Prompt: Find the number of lines in these records where the word "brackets" appears. Reply with that number and nothing more.

Input data:

· · ·

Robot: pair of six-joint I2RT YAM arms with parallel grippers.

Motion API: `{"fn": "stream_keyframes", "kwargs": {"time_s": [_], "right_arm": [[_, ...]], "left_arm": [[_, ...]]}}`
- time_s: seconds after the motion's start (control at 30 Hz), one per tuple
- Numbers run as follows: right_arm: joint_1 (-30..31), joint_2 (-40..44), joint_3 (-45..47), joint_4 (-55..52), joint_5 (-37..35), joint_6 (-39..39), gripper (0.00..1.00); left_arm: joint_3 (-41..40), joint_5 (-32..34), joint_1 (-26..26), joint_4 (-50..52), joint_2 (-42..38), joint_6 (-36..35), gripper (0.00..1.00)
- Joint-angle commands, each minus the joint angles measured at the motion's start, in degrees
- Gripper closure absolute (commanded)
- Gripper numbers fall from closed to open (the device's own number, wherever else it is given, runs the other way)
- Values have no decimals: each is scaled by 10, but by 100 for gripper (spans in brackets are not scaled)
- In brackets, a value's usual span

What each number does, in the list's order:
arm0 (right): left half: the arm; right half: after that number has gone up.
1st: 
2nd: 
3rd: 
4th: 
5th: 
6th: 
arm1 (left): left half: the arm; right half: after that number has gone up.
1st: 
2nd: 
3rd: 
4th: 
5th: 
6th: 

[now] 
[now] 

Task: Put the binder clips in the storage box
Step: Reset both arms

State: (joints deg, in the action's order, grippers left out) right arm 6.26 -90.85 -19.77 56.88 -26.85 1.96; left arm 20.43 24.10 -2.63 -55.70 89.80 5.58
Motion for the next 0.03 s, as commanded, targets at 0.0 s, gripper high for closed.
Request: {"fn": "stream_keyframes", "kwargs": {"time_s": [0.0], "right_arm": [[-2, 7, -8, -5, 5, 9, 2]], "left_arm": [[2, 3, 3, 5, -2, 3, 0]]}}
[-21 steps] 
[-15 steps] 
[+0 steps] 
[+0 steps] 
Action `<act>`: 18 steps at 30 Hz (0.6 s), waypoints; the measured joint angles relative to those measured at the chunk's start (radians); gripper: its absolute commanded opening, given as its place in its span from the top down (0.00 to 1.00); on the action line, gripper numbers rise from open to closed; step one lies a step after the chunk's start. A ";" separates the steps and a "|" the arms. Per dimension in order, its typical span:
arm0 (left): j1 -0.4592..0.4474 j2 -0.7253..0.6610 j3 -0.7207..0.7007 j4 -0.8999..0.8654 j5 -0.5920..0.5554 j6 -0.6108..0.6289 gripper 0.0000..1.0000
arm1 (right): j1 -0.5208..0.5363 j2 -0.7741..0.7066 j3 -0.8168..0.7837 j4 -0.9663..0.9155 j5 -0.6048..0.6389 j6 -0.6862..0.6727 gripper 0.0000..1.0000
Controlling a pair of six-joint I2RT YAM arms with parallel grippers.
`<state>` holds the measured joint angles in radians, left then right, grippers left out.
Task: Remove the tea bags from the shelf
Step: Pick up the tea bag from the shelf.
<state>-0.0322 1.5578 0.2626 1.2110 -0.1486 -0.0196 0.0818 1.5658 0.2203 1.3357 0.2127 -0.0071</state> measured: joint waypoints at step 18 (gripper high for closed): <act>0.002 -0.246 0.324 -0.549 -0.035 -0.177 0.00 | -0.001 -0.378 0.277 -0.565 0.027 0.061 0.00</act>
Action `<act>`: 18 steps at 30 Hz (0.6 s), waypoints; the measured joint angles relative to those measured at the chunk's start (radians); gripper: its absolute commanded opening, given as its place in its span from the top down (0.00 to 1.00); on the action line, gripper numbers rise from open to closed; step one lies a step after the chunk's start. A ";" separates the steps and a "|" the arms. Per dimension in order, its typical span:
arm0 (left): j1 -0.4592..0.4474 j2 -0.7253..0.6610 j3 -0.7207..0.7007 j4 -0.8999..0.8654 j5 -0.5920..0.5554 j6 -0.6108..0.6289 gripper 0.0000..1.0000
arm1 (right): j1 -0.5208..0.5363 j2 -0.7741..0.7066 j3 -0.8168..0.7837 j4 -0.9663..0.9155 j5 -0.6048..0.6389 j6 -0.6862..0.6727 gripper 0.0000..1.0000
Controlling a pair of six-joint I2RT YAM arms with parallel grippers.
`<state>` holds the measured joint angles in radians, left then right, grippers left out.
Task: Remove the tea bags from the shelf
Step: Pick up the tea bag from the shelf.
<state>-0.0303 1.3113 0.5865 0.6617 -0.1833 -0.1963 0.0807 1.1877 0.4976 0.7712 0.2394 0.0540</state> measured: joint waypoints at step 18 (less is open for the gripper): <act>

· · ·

Answer to this task: 2